For both armor and for weapons, metals are a fantastic choice. They offer hardness and ductility that are hard to obtain in other materials. There are, however, a few other choices worth looking at.
Armor
Leather
Leather armor, sometimes reinforced by boiling it in water or oil, makes an effective armor. It's less effective than steel, but also cheaper.
Wood
Wood is stiff and clunky, but was used by the ancient Siberians to build armor out of. Specifically, wooden pauldrons were used in addition to suits of lamellar armor made from boiled seal skin.
Paper
Armor can also be made from sheets of paper laquered together. This was used by the ancient Chinese as a form of armor, and was quite effective. It's cheaper to make than steel armor, but breaks down over time. It's had some minor implementation in the modern day, as well.
Weapons
Ceramic
Ceramic is harder than steel. However, it's also quite brittle. It makes for some extremely sharp knives and tools, but swords, for the most part, are made to survive hard knocks. There is, however, an exception to that general rule that is quite common in fantasy settings: the katana. The Japanese didn't develop smithing to the same degree as the Europeans, so they relied on the process of folding somewhat weaker steel in order to produce a sharp blade. This produced a blade that was stiff and excellent for cutting, but would shatter if used incorrectly. Because of this, a level of mastery was needed with a katana before it could be used for war.
Ceramic offers some similar properties to the steel used in katanas. It's incredibly hard, but also brittle. Your elves could use blades with ceramic edges in a similar way that the katana was used. The focus would be on a single, powerful killing blow, with little to no sword to sword contact or parrying, which would chip or shatter the blade.
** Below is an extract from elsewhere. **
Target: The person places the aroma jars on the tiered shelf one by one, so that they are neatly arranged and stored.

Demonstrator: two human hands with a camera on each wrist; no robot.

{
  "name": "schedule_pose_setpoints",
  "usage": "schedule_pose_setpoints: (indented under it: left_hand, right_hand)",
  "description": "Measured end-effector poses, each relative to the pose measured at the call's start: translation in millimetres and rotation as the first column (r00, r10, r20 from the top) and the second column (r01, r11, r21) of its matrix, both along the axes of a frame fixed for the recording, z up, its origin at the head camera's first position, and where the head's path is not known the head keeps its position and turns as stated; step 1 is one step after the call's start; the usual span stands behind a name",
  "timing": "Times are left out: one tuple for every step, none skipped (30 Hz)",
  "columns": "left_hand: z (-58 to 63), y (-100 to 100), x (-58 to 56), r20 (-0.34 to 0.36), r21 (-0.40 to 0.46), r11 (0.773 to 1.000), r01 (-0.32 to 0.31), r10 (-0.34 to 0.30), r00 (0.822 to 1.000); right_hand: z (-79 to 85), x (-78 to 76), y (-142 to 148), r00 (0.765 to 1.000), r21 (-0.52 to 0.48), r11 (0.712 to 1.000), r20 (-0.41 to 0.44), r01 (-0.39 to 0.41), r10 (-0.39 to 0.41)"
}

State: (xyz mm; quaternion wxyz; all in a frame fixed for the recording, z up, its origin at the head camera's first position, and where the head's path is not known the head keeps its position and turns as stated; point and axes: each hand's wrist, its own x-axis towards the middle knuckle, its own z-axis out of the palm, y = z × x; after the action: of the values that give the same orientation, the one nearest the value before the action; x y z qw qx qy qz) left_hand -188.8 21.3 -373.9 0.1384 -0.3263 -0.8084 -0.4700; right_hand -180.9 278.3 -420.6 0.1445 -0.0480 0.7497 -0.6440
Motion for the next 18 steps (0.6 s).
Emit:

Properly struck, such a blow would allow a ceramic blade to slice through metal armor more easily than a steel sword.
Long ceramic blades would be tough to make, and even tougher to make strong, so it's likely that either something more like an ax would be used, or else that a sword blade would be made from multiple, overlapping ceramic blades.
Wood, bone, and carbon fiber
Wood, bone, and carbon fiber could be used to make weapons, but don't hold an edge well. They do, however, have the advantage of resiliency over something like ceramics. They bend without breaking, making them better for something like a handle or the shaft of a spear. For a sword, carbon fiber could be used for everything but the edge, which could be made of a stronger material like a ceramic.
Other natural materials
On Earth, other natural materials with the hardness and strength to be excellent weapons, easily on par with steel, do exist. Unfortunately, they don't come in large quantities, generally found in tiny structures like the teeth of limpets, which are made from a composite stronger than anything we've ever made in a lab.
The claws or teeth of dragons, in your world, could be made of such a material. If they were, the elves could use this as their main material for weapons, making elven blades rare, but the sharpest and strongest in the world.